Founder Esther Godoy on the Evolution of Butch Is Not a Dirty Word

all photos by Esther Godoy, Butch Is Not a Dirty Word

a Black stud with tattoos wears a black sports bra and has outstretched arms while looking at the camera

This Butch and Stud Appreciation Day, I had the pleasure of interviewing someone I think many of you know, or should know — Esther Godoy, founder of Butch Is Not A Dirty Word! I’ll always fondly remember our first Zoom call, early in the pandemic, when we talked about membership and reader-supported media. I’m sure I’m not alone when it comes to how exciting it’s been to watch Butch Is Not a Dirty Word grow over the years and to witness and experience the joy and affirmation this publication and the people who work on it have brought to so many in our community.

This interview has been edited for clarity and length.


a white butch lays face down on a pillow on a bed, shirtless, peacefully slumbering

So, to introduce you to any of our readers who don’t know you, can you tell me a little bit about who you are, how you identify and how you came to start Butch Is Not a Dirty Word?

My name is Esther Godoy, I’m a butch dyke, and my pronouns are she/her. I grew up in Melbourne, Australia and now live in Portland Oregon.

In my mid-twenties, I was traveling back and forward between and Australia and the USA for skateboarding contests. I landed in Portland randomly one year; I was super young and had only been out for a year or two. I wasn’t fully in my masculinity yet — I’d say at that time in my life I was pretty butchphobic. I attribute that butchphobia to the lesbian community I grew up in at home, which was not one that celebrated the masculine of center identity so much. I’d only ever heard butch dykes be talked about negatively by the community, or made fun of, so it’s something I wanted to distance myself from.

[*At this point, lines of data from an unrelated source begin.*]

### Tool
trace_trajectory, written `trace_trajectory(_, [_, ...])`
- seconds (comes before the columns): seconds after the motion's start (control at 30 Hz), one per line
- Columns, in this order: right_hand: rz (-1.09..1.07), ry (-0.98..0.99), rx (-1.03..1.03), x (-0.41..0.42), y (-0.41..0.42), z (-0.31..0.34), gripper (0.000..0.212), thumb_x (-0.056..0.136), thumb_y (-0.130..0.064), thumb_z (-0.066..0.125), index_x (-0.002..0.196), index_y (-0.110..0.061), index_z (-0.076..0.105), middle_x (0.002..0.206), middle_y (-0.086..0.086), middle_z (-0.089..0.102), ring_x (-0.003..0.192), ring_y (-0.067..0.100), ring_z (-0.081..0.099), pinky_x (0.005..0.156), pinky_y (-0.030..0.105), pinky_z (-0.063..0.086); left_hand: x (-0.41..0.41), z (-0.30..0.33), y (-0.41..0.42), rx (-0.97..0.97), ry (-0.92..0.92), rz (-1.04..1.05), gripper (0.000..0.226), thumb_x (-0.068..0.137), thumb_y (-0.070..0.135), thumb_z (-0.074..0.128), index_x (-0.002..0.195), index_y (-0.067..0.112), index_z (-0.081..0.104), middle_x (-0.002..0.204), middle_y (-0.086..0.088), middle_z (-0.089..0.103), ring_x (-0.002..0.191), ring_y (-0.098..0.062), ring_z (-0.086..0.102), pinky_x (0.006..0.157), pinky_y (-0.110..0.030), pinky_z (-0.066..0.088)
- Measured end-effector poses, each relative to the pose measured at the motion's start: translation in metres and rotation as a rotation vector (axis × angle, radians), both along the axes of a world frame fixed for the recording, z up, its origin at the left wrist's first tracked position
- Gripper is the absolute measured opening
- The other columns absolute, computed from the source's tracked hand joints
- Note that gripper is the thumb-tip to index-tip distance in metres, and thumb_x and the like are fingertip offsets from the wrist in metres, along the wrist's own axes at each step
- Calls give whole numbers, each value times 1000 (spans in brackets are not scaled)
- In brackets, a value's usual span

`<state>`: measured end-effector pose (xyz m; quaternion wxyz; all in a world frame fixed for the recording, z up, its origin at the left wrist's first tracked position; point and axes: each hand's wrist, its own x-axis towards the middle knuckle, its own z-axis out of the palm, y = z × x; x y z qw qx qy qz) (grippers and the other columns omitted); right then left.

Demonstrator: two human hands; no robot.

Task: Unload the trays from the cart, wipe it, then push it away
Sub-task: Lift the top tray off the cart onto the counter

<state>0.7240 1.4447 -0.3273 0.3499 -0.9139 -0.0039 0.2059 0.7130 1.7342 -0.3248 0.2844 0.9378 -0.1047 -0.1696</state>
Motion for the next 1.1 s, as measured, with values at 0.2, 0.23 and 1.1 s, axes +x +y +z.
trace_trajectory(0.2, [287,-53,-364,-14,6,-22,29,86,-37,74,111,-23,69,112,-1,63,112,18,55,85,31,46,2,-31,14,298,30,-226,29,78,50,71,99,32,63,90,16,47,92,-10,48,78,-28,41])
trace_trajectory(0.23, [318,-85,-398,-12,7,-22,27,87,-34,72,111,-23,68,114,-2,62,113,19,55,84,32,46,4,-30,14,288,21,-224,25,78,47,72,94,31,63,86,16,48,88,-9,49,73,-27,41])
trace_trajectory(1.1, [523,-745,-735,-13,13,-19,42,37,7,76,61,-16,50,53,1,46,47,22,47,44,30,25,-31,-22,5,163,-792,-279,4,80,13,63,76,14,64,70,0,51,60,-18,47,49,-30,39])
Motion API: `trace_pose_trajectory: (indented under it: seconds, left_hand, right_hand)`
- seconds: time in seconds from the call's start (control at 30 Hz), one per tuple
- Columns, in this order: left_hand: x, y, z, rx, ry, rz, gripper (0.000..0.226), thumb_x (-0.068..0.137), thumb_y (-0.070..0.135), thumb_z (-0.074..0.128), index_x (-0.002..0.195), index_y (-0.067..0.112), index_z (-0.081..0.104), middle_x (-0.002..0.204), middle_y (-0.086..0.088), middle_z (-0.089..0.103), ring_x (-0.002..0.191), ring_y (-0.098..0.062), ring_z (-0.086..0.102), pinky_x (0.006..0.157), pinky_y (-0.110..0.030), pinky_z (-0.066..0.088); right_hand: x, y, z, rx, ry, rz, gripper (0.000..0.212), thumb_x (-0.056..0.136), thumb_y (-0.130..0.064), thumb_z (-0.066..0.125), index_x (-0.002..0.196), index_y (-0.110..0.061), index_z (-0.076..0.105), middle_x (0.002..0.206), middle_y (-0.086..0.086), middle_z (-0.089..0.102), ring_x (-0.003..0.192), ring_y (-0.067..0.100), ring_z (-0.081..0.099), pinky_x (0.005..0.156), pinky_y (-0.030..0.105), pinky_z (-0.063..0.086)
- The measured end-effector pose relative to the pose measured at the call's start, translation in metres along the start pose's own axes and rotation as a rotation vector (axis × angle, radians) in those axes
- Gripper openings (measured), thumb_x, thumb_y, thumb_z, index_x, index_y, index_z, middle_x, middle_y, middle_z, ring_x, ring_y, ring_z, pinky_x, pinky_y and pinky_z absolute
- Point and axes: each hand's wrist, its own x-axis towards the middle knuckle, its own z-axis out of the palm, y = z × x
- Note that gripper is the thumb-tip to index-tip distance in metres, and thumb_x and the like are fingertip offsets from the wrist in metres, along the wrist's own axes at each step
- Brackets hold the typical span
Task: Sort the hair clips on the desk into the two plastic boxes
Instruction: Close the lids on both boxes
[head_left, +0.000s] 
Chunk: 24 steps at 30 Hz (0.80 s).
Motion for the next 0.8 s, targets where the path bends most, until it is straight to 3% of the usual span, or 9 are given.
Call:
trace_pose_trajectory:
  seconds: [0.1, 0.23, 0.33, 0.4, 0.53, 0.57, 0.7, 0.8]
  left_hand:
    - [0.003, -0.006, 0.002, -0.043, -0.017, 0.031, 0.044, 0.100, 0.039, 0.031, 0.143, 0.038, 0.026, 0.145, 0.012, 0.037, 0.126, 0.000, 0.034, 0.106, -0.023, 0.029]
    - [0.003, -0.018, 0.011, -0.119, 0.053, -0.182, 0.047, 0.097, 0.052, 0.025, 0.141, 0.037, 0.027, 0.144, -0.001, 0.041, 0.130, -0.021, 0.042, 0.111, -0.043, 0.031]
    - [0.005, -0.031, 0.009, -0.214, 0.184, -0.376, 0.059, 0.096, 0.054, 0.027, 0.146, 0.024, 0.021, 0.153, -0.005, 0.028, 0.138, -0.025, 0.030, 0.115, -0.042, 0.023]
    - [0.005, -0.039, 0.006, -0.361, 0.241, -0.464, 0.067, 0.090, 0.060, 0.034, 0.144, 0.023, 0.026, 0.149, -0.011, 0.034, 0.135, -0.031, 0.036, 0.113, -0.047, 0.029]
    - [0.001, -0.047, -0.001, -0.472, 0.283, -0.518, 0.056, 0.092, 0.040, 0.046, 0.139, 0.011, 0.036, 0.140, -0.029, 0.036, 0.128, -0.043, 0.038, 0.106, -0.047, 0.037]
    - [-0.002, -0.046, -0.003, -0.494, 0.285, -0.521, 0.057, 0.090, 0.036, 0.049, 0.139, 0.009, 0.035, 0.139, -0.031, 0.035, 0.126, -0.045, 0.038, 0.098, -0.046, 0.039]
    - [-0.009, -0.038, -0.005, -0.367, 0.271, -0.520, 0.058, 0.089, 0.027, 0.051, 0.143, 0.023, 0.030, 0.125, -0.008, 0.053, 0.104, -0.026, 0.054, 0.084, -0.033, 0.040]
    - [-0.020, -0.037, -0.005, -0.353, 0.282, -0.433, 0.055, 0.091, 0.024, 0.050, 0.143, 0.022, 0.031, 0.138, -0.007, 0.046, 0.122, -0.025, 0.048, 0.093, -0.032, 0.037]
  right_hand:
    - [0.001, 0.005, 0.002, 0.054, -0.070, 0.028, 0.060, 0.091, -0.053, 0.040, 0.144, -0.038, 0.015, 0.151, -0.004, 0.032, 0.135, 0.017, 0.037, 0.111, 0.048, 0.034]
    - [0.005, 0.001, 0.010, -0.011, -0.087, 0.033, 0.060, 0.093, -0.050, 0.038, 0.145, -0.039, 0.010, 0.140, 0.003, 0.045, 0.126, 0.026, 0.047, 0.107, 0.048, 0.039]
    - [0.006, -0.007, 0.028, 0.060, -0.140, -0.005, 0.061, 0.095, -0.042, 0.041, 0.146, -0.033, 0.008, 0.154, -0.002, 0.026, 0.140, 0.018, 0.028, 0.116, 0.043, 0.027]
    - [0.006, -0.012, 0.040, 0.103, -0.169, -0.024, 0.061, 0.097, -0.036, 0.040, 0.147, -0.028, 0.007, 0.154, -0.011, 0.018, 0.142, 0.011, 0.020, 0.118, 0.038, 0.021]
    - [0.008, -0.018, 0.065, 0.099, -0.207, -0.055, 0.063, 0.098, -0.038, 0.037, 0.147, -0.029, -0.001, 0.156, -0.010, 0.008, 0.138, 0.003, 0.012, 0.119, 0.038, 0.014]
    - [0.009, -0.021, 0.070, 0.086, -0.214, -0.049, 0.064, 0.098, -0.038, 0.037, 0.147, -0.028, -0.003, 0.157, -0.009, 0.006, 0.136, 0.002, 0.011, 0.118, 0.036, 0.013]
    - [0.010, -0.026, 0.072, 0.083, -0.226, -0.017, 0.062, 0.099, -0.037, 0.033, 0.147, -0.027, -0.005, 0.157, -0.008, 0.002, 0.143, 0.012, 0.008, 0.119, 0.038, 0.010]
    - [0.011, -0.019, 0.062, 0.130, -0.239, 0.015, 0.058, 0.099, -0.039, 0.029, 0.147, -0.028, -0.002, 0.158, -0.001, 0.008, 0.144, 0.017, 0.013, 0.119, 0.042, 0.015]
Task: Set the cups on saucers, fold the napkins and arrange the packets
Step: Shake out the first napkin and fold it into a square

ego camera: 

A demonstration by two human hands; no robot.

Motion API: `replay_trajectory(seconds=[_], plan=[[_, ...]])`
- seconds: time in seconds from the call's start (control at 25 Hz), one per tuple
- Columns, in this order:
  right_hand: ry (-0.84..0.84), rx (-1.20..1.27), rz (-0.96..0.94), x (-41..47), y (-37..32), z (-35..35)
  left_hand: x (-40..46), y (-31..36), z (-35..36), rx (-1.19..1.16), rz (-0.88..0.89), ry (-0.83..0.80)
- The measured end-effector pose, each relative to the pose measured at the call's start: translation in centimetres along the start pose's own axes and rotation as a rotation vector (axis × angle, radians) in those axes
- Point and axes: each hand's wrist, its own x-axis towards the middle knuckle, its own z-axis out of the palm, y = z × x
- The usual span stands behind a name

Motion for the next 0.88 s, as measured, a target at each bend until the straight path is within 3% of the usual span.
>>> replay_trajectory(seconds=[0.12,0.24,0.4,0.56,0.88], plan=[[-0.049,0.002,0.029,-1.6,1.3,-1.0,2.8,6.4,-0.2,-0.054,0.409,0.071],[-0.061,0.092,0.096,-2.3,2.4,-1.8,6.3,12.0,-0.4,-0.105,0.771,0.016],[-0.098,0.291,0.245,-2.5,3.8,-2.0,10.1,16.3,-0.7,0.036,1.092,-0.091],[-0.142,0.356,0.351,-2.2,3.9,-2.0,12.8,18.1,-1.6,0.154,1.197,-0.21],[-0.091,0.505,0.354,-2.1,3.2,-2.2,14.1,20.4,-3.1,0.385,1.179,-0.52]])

I wasn’t ever thought of to be physically desirable back home, so it came as a surprise to me when I would visit the States and would get quite a lot of romantic attention. Growing up gender nonconforming, I was always taught I was ugly, so I was never all that surprised when dykes weren’t interested in dating me either back in Australia. But in the States, it was weirdly different. I noticed people revered butch lesbians here — the masc identity was very much appreciated and valued amongst the dyke communities on the West Coast, and for the first time in my life I experienced what it was like to be treated with value, care, and respect by the queer people around me.

These experiences really confused me. I would go back home to Australia and experience incredibly painful invisibility from my community, and then anytime I came back to the States, it was the opposite.

I learned over the years that the way I had been treated had nothing to do with me personally; it was a product of the environment I found myself in. But the whole experience was incredibly confusing and disorienting. And had I never got to experience the love and care of a community who valued me and encouraged my butchness, then I would never have known how poorly I’d been treated back home. I thought that was normal, I thought I deserved that. And I’m incredibly grateful I was lucky enough to land in a position where my butchness was encouraged and nurtured — I got to experience it differently, and as a result, the trajectory of my life was changed.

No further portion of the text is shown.